Kitchener's contribution to racial hatred

Experts are agreed on the fact that Lord Horatio Herbert Kitchener, Commanding in Chief of the British forces during the Anglo Boer War and the person responsible for concentration camps, contributed greatly to the racial hatred which caused immense divisions in South Africa.

Kitchener with personal "valet"A BBC documentary programme revealed that he told blatant lies over scandalous practices during the war.

The programme Kitchener, the Empire's Flawed Hero which formed part of a BBC series titled Reputations, attracted much attention over hints that Kitchener had homosexual tendencies.

A preview revealed that the speculations were based on the fact that he had never married, appointed unmarried men as his batsmen or grooms and that he collected porcelain and made flower arrangements.

He was also partial to interior decoration and liked making table arrangements, a refined art during the Victorian era. However, historians taking part in the programme pointed out that there was no evidence for these conjectures.

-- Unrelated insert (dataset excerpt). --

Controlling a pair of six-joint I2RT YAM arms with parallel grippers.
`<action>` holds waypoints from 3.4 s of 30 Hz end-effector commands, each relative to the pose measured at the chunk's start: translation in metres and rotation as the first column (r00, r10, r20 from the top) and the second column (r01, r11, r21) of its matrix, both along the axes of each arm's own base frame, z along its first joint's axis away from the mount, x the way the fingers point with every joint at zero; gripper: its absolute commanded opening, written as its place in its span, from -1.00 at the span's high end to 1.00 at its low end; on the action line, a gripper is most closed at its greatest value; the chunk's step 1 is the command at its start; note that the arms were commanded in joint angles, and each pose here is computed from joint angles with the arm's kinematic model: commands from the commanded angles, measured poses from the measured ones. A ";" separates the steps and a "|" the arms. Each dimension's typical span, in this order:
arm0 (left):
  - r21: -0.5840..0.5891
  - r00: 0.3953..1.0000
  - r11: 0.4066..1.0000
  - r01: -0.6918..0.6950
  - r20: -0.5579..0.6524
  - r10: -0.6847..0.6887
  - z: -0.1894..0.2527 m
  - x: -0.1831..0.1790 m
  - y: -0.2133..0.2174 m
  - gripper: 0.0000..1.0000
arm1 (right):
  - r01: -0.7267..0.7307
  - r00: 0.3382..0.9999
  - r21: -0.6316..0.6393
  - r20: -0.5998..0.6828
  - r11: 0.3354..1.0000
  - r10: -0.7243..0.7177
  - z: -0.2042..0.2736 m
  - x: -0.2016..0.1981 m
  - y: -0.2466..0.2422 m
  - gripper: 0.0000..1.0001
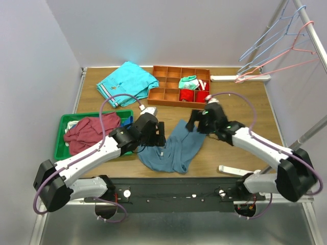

They point to the dualities in his character possibly originating from his sadistic father and gentle mother and that these qualities were similarly reflected in his own life. Sir Thomas Pakenham refers to a tame swallow Kitchener cosseted. When the swallow escaped, Kitchener is said to have found this more upsetting than anything else which happened during the war.

Pakenham pointed to the latest South African research which suggest that as many as 30 000 blacks had been detained in British concentration camps and that Kitchener used them as labourers - his attitude reflected in his words: "Let the kaffirs do the rest."

Pakenham maintains that conditions in black concentration camps were even worse than those in white camps which claimed the lives of 26 000 women and children, also revealing the shocking fact that they received no rations.

Until Kitchener resorted to the practice, it had been an unwritten agreement that nobody would involve blacks or coloured people in the war - that it was a white man's war - Pakenham contends.

The late Judge M T Steyn refers to him in the programme as a man who had claws instead of nails, and author Dot Serfontein said his decision to arm blacks had fomented racial hatred.